Excerpted records>
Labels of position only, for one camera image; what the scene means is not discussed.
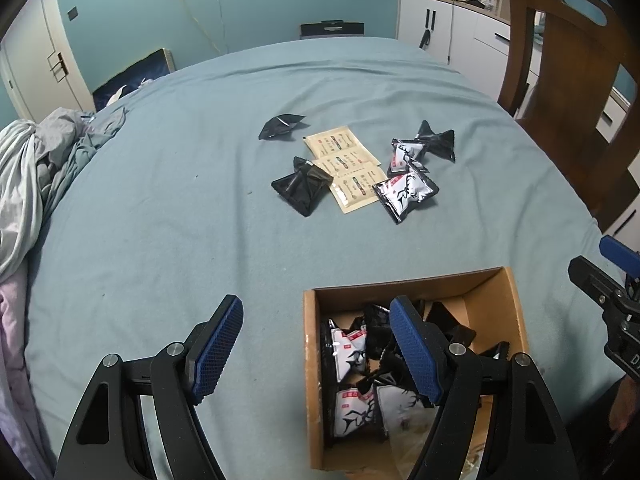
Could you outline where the black door handle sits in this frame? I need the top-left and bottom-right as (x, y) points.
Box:
(47, 51), (68, 81)

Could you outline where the black snack packet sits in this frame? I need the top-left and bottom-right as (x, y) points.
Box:
(412, 120), (457, 163)
(271, 156), (334, 217)
(258, 113), (307, 141)

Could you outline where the lavender bedding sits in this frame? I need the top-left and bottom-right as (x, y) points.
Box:
(0, 270), (53, 480)

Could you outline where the person's right hand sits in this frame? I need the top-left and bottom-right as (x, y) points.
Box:
(610, 377), (640, 433)

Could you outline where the black hanging strap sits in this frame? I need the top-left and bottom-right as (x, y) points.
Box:
(417, 9), (437, 50)

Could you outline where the crumpled grey blanket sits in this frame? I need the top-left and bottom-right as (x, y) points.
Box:
(0, 107), (128, 281)

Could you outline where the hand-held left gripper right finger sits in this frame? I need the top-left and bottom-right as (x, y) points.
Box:
(389, 296), (568, 480)

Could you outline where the beige sachet sheet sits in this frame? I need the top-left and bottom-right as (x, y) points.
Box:
(304, 127), (386, 214)

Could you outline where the white antler print snack packet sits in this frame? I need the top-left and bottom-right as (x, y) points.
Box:
(389, 139), (430, 175)
(372, 170), (441, 225)

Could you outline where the white drawer unit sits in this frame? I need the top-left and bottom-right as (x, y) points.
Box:
(595, 87), (633, 143)

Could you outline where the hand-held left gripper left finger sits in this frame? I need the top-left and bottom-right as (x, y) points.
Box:
(52, 294), (245, 480)

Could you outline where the pile of snack packets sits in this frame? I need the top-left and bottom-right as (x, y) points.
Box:
(322, 300), (511, 441)

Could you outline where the dark blue framed panel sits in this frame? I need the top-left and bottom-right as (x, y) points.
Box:
(91, 48), (177, 111)

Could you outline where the brown wooden chair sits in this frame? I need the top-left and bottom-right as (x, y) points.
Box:
(495, 0), (640, 233)

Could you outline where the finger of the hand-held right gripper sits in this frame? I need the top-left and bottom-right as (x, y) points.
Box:
(567, 255), (636, 312)
(599, 234), (640, 281)

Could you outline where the white cabinet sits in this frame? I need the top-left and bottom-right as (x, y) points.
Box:
(397, 0), (541, 98)

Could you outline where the white door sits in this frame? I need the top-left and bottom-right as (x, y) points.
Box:
(0, 0), (98, 121)

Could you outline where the brown cardboard box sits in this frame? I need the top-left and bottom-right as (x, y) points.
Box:
(302, 266), (531, 473)

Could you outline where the black paper bag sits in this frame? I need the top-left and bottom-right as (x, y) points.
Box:
(300, 20), (365, 40)

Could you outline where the yellow cable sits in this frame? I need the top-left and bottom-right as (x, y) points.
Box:
(180, 0), (221, 56)

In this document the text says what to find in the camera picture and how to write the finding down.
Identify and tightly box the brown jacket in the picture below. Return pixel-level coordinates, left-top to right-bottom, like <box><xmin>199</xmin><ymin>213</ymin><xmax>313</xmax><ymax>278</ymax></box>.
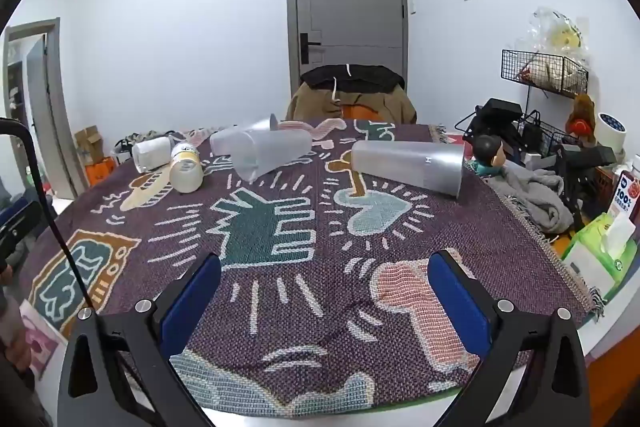
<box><xmin>285</xmin><ymin>79</ymin><xmax>418</xmax><ymax>126</ymax></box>

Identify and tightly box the cardboard box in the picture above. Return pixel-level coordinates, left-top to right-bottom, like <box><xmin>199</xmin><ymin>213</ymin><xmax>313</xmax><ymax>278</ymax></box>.
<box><xmin>74</xmin><ymin>126</ymin><xmax>104</xmax><ymax>164</ymax></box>

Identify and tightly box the clear plastic bag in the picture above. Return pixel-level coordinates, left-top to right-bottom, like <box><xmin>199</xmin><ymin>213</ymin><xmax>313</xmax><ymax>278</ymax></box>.
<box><xmin>516</xmin><ymin>6</ymin><xmax>589</xmax><ymax>58</ymax></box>

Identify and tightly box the white tape roll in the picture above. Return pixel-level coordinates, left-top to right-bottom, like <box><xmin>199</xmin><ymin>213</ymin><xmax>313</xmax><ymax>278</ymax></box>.
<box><xmin>597</xmin><ymin>112</ymin><xmax>627</xmax><ymax>154</ymax></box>

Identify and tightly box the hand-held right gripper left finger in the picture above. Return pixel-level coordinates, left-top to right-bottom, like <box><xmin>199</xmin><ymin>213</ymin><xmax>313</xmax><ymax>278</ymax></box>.
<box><xmin>57</xmin><ymin>252</ymin><xmax>223</xmax><ymax>427</ymax></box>

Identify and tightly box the black bag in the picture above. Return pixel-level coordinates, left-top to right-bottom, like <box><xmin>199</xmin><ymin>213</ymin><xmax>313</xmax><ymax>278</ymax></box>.
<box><xmin>455</xmin><ymin>98</ymin><xmax>527</xmax><ymax>154</ymax></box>

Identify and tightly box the white cup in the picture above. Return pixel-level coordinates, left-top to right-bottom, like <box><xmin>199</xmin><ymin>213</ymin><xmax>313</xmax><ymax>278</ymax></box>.
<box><xmin>132</xmin><ymin>136</ymin><xmax>174</xmax><ymax>174</ymax></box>

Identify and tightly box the grey doorway frame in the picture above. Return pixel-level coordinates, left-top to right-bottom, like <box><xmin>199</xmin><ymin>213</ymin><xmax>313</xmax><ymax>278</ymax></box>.
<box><xmin>2</xmin><ymin>18</ymin><xmax>90</xmax><ymax>200</ymax></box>

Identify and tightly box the black cable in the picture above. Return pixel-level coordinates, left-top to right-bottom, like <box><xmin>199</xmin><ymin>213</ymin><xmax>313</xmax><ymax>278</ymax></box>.
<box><xmin>0</xmin><ymin>117</ymin><xmax>96</xmax><ymax>310</ymax></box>

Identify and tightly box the brown plush toy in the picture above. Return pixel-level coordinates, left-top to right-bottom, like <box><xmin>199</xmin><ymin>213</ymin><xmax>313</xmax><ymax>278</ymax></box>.
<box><xmin>565</xmin><ymin>93</ymin><xmax>597</xmax><ymax>136</ymax></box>

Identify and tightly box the black-haired doll figure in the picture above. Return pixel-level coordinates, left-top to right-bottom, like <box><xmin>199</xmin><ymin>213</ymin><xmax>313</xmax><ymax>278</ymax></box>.
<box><xmin>472</xmin><ymin>134</ymin><xmax>507</xmax><ymax>176</ymax></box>

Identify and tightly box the printed purple blanket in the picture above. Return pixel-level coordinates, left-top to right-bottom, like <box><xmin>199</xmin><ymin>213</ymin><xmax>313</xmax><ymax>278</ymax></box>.
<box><xmin>20</xmin><ymin>117</ymin><xmax>606</xmax><ymax>418</ymax></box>

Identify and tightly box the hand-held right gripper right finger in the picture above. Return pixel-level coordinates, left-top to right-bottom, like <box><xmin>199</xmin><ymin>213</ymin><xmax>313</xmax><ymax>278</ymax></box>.
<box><xmin>427</xmin><ymin>248</ymin><xmax>593</xmax><ymax>427</ymax></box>

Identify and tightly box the green tissue box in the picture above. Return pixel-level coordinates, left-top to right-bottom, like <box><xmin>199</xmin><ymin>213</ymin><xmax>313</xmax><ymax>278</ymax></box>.
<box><xmin>562</xmin><ymin>211</ymin><xmax>639</xmax><ymax>299</ymax></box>

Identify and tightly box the white labelled packet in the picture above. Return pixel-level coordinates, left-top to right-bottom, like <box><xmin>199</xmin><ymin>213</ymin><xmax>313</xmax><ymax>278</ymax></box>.
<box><xmin>609</xmin><ymin>169</ymin><xmax>640</xmax><ymax>224</ymax></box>

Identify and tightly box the black wire wall basket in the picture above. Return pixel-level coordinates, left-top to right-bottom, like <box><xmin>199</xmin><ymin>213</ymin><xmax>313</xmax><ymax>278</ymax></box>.
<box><xmin>501</xmin><ymin>49</ymin><xmax>590</xmax><ymax>100</ymax></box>

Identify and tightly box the camouflage cloth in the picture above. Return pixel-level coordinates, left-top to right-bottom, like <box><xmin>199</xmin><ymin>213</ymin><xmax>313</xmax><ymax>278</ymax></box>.
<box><xmin>114</xmin><ymin>131</ymin><xmax>177</xmax><ymax>154</ymax></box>

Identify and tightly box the black garment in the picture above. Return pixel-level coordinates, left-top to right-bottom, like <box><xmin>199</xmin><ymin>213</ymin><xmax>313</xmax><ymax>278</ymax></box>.
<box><xmin>300</xmin><ymin>65</ymin><xmax>405</xmax><ymax>90</ymax></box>

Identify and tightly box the black wire desk basket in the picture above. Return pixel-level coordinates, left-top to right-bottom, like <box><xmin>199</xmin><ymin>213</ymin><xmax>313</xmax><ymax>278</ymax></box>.
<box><xmin>517</xmin><ymin>109</ymin><xmax>584</xmax><ymax>158</ymax></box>

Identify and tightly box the orange box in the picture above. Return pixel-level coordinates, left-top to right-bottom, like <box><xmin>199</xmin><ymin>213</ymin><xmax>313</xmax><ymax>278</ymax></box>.
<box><xmin>82</xmin><ymin>156</ymin><xmax>119</xmax><ymax>188</ymax></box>

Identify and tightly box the pink book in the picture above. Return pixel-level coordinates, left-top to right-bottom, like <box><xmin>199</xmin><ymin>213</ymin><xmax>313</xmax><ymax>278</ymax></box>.
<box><xmin>19</xmin><ymin>299</ymin><xmax>67</xmax><ymax>381</ymax></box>

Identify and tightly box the tall frosted plastic cup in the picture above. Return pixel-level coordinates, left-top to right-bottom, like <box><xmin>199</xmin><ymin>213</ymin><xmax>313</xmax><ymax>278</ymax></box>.
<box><xmin>350</xmin><ymin>139</ymin><xmax>466</xmax><ymax>198</ymax></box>

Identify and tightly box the grey door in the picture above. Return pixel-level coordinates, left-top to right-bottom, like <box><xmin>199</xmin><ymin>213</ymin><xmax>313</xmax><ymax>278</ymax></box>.
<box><xmin>286</xmin><ymin>0</ymin><xmax>409</xmax><ymax>102</ymax></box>

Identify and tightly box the frosted plastic cup with handle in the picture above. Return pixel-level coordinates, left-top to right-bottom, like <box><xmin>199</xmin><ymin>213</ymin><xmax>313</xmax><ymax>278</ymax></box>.
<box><xmin>209</xmin><ymin>114</ymin><xmax>314</xmax><ymax>182</ymax></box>

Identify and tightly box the small yellow-label jar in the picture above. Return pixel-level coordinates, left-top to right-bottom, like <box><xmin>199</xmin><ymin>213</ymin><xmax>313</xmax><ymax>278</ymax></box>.
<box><xmin>169</xmin><ymin>142</ymin><xmax>205</xmax><ymax>194</ymax></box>

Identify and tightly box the black door handle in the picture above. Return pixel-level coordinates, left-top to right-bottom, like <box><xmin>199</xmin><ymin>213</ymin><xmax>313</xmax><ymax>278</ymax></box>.
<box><xmin>299</xmin><ymin>33</ymin><xmax>322</xmax><ymax>66</ymax></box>

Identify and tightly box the grey knitted cloth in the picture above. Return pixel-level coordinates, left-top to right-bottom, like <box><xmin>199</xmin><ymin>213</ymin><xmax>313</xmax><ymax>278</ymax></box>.
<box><xmin>486</xmin><ymin>161</ymin><xmax>576</xmax><ymax>235</ymax></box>

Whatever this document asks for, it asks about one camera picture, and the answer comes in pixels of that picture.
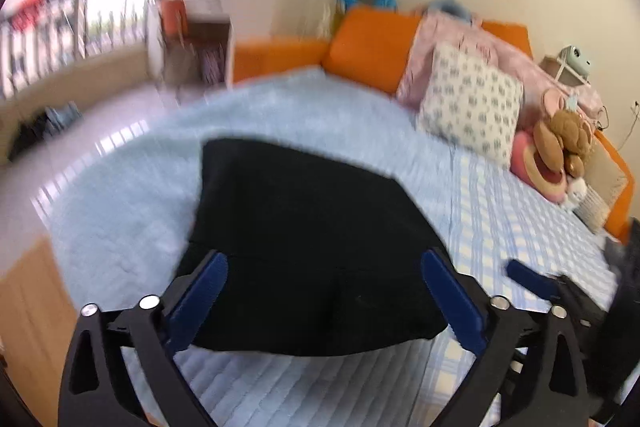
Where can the blue neck pillow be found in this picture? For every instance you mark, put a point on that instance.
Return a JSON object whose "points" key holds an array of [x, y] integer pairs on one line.
{"points": [[447, 7]]}

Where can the brown plush toy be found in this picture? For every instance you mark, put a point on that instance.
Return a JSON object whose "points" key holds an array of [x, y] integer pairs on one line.
{"points": [[562, 139]]}

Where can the pink eared plush toy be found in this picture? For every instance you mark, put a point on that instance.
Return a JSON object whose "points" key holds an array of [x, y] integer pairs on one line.
{"points": [[555, 99]]}

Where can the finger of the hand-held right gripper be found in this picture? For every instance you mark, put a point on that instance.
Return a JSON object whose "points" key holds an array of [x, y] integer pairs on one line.
{"points": [[530, 279]]}

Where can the white shelf stand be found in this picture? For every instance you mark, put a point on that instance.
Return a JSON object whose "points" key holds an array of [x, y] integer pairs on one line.
{"points": [[555, 69]]}

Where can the balcony railing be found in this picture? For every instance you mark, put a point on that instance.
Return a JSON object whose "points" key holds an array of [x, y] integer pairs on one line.
{"points": [[50, 42]]}

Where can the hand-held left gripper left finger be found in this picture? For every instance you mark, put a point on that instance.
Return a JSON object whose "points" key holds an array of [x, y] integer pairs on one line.
{"points": [[200, 302]]}

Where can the wall socket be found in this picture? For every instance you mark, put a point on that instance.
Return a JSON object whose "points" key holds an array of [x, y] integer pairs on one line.
{"points": [[635, 108]]}

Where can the pink cartoon blanket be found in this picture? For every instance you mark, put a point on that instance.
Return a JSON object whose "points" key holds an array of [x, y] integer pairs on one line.
{"points": [[450, 37]]}

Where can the white floral pillow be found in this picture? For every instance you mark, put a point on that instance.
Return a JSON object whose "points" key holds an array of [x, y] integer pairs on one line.
{"points": [[470, 102]]}

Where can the white desk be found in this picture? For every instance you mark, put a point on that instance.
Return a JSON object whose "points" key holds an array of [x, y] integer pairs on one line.
{"points": [[210, 37]]}

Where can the beige patchwork pillow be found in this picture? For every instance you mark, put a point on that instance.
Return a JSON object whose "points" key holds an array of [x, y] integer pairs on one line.
{"points": [[602, 192]]}

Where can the black jacket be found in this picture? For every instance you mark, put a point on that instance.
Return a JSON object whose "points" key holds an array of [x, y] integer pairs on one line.
{"points": [[310, 247]]}

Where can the orange sofa bed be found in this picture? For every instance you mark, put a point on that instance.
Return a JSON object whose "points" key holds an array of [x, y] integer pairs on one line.
{"points": [[280, 54]]}

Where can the blue plaid bedspread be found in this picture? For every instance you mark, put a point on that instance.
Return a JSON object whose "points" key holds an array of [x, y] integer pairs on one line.
{"points": [[325, 117]]}

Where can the pink round plush cushion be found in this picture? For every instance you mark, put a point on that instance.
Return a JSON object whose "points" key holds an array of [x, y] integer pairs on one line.
{"points": [[537, 177]]}

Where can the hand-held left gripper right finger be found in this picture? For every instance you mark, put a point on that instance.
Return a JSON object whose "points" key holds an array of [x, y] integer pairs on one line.
{"points": [[452, 302]]}

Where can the orange chair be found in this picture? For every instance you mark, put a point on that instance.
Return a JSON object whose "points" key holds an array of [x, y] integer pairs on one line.
{"points": [[174, 17]]}

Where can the small white plush toy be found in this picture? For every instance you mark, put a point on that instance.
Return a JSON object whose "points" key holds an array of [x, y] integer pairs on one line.
{"points": [[575, 194]]}

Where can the dark bag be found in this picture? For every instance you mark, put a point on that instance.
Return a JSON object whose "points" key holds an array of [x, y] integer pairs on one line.
{"points": [[40, 132]]}

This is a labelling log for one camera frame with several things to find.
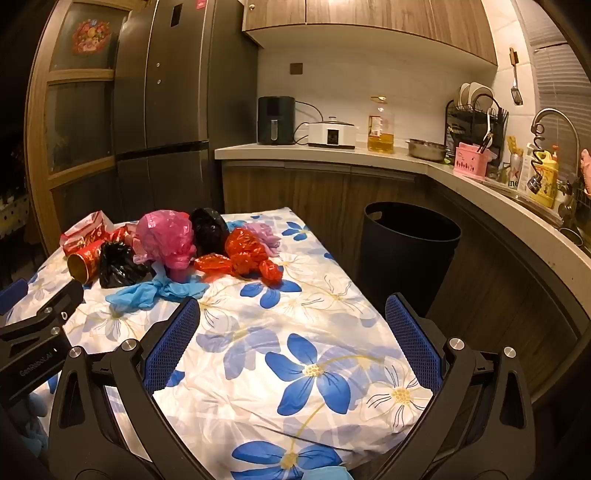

Task goal> Across the records above, tally the lines that contain "cable" and give the result as a number alone.

Answer to the problem> 2